Research
Adult stem cells (SCs) undergo long-term self-renewal and multi-lineage differentiation to orchestrate postnatal remodeling and repair damage. In contrast to steady state, SCs in coping with stress often expand their fates and embark on behaviors distinct from their homeostatic patterns, known as plasticity. While plasticity is essential for organismal survival, its derailed regulation poses disease vulnerability to individuals, especially those undergoing prolonged stress. Under these scenarios, SCs are subjected to functional exhaustion frequently observed in aging, or malignant transformation that occurs in cancer.

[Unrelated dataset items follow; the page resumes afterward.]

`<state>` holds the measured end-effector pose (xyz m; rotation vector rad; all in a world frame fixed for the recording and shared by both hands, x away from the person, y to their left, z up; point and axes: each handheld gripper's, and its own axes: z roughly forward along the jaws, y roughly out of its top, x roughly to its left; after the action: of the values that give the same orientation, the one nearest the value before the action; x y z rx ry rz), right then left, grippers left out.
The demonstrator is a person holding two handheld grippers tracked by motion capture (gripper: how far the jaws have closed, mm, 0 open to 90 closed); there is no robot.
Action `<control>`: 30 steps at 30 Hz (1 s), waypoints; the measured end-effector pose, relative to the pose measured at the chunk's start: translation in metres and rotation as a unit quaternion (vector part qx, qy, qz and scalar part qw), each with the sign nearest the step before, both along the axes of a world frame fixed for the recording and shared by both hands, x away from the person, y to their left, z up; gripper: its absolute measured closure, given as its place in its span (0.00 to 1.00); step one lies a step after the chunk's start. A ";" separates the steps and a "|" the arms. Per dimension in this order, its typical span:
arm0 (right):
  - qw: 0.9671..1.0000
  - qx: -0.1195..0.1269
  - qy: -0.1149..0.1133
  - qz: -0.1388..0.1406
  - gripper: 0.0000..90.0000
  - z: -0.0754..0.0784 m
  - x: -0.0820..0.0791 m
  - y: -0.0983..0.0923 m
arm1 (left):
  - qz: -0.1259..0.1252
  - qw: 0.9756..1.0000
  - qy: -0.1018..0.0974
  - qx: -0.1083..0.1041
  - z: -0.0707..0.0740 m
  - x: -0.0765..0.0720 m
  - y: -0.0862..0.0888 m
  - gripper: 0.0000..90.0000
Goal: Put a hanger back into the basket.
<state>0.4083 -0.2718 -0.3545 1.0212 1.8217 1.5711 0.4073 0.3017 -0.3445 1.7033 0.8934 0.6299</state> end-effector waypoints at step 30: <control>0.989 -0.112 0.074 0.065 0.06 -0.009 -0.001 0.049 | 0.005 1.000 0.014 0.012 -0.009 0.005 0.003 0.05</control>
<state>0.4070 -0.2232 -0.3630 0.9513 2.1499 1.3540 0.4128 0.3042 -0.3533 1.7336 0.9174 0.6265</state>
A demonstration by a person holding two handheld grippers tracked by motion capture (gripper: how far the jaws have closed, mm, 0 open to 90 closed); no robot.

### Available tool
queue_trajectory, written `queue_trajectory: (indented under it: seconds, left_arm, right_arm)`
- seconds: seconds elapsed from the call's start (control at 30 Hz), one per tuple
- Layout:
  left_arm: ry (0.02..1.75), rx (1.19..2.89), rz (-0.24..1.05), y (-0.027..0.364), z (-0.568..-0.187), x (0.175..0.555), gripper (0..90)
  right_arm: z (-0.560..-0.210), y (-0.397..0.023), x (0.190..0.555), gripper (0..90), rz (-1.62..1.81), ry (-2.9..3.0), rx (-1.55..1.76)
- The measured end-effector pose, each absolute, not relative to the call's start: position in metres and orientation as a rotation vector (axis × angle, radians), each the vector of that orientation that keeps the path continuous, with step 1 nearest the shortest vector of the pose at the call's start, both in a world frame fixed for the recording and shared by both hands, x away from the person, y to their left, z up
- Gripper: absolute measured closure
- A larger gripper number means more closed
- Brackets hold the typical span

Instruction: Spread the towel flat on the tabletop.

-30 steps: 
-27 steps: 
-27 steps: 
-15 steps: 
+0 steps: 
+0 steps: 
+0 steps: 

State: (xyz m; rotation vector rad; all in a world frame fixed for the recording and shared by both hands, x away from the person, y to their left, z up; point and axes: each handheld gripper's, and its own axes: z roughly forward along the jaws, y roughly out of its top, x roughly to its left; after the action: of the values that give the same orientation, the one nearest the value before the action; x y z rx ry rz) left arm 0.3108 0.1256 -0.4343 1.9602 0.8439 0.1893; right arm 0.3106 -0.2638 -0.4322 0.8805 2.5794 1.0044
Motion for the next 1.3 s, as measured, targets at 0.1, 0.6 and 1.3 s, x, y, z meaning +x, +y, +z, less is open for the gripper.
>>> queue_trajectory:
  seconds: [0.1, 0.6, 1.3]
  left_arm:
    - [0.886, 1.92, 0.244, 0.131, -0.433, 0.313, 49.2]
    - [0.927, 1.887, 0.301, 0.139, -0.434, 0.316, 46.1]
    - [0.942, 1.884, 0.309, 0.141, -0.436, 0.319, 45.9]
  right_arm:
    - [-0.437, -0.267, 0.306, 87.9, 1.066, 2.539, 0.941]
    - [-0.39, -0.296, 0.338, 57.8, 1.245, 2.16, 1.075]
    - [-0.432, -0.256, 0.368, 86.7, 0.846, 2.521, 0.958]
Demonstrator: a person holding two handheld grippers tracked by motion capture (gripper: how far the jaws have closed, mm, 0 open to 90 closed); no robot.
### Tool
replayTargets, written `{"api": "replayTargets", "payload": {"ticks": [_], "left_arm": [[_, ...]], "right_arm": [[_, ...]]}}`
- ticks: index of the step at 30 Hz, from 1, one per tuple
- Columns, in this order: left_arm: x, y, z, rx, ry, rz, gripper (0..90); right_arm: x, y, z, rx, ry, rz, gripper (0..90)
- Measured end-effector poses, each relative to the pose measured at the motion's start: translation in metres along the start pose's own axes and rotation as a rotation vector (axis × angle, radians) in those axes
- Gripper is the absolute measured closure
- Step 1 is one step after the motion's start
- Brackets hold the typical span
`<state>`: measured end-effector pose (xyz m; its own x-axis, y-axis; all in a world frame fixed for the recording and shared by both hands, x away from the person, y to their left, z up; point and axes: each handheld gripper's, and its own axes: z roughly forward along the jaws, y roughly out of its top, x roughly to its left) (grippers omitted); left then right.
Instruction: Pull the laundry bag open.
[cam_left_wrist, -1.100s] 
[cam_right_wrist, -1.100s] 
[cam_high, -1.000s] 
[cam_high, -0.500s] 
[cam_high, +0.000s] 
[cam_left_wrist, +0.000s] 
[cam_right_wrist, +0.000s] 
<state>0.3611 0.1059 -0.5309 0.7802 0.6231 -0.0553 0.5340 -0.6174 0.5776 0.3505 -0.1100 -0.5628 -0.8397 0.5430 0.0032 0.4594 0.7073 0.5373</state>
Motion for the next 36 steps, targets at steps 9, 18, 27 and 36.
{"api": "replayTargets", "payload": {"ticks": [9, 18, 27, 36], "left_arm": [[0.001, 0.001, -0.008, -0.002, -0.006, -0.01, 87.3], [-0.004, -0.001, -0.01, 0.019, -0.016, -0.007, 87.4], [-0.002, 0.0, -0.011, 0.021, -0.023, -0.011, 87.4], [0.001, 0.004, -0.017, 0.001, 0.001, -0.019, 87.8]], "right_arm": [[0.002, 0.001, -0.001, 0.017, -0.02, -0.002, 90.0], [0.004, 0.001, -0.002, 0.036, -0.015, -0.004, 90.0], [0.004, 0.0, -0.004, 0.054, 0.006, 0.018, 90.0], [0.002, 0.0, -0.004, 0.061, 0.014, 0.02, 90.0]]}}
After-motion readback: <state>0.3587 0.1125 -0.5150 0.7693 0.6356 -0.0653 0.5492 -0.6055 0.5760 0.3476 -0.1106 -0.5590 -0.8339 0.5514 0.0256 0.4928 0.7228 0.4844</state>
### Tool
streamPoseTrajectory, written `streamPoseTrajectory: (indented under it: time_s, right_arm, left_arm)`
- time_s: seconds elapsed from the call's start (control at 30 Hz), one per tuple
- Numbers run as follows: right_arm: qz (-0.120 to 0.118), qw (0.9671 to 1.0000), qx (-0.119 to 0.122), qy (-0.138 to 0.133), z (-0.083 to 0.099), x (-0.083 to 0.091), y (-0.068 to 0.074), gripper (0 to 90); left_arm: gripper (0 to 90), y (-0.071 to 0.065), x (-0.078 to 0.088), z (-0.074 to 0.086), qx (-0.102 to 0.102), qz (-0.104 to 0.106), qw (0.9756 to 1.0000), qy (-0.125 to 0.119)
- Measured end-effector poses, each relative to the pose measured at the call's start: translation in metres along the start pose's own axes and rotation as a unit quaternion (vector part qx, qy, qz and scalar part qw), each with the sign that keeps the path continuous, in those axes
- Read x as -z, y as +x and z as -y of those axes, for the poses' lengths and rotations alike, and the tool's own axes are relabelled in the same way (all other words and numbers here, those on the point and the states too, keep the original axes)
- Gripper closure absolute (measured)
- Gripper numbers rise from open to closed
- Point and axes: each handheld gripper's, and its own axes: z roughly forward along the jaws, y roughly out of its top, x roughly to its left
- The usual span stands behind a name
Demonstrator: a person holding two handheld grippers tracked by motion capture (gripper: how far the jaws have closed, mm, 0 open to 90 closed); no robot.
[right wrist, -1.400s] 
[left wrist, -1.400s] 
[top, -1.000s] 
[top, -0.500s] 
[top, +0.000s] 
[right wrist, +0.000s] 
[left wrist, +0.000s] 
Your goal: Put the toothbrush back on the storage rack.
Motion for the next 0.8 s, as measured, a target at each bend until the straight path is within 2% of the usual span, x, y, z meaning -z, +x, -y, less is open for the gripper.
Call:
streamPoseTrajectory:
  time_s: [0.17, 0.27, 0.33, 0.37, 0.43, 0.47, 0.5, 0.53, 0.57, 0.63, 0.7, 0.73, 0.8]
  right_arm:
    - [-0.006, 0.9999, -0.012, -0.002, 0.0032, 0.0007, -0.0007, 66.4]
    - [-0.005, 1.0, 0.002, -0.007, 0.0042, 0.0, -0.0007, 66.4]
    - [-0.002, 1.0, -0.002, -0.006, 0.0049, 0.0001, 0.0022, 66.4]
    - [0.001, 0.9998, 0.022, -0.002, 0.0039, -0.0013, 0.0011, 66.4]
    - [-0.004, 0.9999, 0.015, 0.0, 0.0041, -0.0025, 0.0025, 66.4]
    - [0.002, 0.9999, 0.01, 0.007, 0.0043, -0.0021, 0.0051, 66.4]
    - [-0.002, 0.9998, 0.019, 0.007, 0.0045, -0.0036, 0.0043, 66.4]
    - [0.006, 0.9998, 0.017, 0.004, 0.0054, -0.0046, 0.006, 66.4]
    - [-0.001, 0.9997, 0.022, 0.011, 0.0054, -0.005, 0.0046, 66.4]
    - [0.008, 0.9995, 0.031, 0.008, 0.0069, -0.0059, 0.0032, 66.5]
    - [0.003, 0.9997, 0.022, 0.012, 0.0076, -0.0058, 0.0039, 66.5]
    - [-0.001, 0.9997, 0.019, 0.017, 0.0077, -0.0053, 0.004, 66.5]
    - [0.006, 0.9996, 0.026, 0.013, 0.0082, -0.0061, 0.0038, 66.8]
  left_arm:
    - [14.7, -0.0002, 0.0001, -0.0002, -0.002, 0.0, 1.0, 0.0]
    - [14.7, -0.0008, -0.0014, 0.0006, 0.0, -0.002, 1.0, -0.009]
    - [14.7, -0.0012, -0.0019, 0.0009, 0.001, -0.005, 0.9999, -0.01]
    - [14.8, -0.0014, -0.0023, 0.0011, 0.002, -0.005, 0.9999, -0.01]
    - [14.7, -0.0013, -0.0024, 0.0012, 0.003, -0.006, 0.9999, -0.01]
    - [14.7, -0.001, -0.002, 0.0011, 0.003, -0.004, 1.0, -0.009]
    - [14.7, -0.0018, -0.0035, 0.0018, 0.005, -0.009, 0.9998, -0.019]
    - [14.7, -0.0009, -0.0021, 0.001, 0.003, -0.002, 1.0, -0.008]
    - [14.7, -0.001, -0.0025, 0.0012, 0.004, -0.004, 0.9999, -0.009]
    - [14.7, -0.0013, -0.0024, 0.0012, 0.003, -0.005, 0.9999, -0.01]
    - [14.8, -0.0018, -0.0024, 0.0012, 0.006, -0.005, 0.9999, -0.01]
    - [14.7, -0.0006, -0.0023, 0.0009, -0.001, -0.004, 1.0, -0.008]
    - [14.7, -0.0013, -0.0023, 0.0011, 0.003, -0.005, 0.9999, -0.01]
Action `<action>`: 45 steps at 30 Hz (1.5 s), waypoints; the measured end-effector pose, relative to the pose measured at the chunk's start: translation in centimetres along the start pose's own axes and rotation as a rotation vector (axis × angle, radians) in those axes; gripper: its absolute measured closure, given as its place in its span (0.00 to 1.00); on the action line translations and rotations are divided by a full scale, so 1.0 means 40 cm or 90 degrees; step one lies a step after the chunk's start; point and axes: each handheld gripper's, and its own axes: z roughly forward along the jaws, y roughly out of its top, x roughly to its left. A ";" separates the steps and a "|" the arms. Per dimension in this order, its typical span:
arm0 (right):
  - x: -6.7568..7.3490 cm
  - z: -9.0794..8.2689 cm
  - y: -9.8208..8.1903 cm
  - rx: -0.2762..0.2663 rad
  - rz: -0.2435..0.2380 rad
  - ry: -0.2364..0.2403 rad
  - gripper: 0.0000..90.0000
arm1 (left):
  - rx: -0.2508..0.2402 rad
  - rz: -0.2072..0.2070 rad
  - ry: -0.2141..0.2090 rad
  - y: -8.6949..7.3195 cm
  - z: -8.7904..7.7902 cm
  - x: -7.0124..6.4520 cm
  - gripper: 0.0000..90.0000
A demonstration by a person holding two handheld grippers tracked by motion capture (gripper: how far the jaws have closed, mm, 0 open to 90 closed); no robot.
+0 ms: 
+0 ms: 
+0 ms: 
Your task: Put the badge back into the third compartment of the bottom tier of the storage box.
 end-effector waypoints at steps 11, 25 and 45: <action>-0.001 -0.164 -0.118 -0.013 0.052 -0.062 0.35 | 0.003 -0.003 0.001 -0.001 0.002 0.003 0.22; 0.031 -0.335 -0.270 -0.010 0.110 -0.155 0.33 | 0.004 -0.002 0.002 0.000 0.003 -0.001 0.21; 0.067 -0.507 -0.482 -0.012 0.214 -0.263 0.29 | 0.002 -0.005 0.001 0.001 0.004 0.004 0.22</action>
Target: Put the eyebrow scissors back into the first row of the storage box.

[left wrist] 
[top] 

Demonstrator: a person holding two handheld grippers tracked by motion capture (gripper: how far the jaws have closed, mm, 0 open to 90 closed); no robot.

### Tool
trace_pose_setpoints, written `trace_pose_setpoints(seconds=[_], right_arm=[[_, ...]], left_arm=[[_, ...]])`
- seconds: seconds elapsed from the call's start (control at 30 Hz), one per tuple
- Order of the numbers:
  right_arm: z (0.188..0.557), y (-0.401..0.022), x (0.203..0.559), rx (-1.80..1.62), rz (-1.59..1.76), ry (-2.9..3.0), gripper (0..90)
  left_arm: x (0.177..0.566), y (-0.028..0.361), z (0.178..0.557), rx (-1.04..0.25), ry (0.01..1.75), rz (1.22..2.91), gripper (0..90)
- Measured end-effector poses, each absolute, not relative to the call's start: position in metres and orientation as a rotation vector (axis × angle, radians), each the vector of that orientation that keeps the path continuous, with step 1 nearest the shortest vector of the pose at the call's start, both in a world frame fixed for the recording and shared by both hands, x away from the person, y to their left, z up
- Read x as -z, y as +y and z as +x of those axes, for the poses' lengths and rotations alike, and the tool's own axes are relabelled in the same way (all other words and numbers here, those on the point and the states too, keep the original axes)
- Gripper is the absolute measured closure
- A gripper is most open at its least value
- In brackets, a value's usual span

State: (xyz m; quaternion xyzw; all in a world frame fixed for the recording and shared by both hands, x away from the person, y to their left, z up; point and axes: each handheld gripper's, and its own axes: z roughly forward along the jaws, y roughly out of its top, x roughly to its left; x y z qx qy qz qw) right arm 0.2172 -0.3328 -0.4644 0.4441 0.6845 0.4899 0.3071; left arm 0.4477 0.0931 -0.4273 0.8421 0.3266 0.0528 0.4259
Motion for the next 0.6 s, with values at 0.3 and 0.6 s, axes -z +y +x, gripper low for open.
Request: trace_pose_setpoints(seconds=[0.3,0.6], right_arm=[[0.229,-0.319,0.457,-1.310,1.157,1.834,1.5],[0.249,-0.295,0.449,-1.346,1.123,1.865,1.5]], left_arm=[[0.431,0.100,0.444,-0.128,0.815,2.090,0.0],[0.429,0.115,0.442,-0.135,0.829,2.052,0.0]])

Research in the Ge lab applies principle of development biology and genetics, aiming to understand molecular mechanisms underlying SC plasticity, and how its deregulation leads to human diseases. One of the key hypotheses we set out to test is this long-postulated idea “cancer is a wound that never heals”. Parallels between wounds and cancer have emerged in many contexts, begging questions in regards to their molecular origin and functional relevance.
Mouse skin represents an excellent model to address these outstanding issues. Its SCs are well defined, accessible, abundant, and genetically tractable. Squamous cell carcinomas (SCCs) of skin highly resemble those in head and neck, esophagus, lung and cervix. There, we identified a SC plasticity phenotype known as “lineage infidelity”, entailing a wide spread co-expression of otherwise lineage restricted genes. Lineage infidelity is functionally required for wound repair and cancer, and potentially other diseases and stress conditions. Therefore, it may represent a core mechanism that SCs employ to steer fate choices and a valuable therapeutic target in human patients.
Our lab’s ultrasound-guided in utero lentiviral microinjections achieves rapid, stable and skin specific transgene integration, which enables functional genomics at a hitherto unparalleled speed and precision. Our long-term goal is to leverage the basic knowledge we learn from human data and mouse models to therapeutically benefit patients with degenerative and malignant diseases.